Hadoop - 3.2.1 Spark - 2.4.5 Hive - 3.1.2
For UBUNTU 18.04 (haven't tested with others)
My hostname - shockWAVE My username - pankaj (use the same if you don't have time to change some spark/hive/hadoop configuration files by yourself)
-
Open terminal and run - "bash script.sh"
-
Check: "java --version" "pyspark --version"
-
From the terminal, RUN:
3.1 'hadoop namenode -format; 3.1.1 See if hdfs is working now.

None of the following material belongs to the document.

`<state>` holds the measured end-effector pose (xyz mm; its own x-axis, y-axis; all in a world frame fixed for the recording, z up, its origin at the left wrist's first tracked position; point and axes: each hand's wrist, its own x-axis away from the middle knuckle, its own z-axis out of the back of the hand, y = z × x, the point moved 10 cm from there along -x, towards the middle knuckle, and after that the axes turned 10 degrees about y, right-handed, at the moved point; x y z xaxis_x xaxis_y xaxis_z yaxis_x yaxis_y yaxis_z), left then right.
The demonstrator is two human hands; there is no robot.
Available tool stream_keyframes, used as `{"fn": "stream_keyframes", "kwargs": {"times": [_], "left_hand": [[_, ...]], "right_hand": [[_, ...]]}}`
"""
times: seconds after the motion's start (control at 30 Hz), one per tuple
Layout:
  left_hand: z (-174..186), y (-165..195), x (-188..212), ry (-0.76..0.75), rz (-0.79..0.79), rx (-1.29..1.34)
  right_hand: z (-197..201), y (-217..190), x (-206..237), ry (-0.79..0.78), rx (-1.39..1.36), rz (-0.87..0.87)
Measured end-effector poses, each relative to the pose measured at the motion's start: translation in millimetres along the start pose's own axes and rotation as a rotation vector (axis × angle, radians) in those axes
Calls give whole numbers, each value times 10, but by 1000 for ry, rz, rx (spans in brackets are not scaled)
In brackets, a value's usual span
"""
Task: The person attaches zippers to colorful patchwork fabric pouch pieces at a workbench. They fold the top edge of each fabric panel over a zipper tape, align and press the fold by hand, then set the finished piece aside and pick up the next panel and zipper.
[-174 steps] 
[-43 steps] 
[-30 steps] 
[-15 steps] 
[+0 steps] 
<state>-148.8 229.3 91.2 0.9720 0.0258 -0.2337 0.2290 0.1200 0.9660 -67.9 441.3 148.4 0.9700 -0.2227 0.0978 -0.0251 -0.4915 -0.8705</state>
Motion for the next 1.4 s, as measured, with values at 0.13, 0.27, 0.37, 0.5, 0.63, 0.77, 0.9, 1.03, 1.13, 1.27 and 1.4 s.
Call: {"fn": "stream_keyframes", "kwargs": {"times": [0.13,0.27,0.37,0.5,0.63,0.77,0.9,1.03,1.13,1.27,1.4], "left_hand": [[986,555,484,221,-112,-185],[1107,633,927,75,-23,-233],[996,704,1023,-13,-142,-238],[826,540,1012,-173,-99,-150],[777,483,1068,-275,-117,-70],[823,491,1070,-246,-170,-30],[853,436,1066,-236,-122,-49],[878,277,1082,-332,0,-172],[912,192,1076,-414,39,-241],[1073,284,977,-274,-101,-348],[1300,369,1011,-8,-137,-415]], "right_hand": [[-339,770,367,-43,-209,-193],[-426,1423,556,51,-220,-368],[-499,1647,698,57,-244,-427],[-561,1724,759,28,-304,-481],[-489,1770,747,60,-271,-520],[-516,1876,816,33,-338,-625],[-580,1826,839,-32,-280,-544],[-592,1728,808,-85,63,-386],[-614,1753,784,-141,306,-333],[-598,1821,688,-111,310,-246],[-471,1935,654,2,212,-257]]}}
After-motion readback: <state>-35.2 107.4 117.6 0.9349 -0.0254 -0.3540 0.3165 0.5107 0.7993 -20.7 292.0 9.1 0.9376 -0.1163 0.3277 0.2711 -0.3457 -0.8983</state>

3.2 'start-dfs.sh && start-yarn.sh' 3.2.1 See if all services are running using - 'jps'
-
Install VSCODE(preferred by me) 5.1 Check python version being used - "python --version" and "python3 --version" (should be same) - 3.6.9
-
git clone SparkPractices from vpankaj97 (Self Advertisment I know)
-
Open any notebook from inside VSCODE in SparkPractices ()
-
Install - Python extension - runs the notebook
-
Note choose a Python interpretor - 3.6.x
-
VSCODE will ask you to install Data Science libraries, -- SAY YES.
RUN IT ALL!!
TROUBLESHOOT - Hive and Spark
- I have used inbuilt Apache Derby as metaStore.
Problem - conflicting versions in Hive and Spark. Solution : Steps:
- If exists: Delete "metastore_db" in "$HIVE_HOME/metaStore/"
- In terminal, run "pyspark"
- run : "spark.sql("show databases")"
- metastore_db will automagically be created that works on both spark and hive.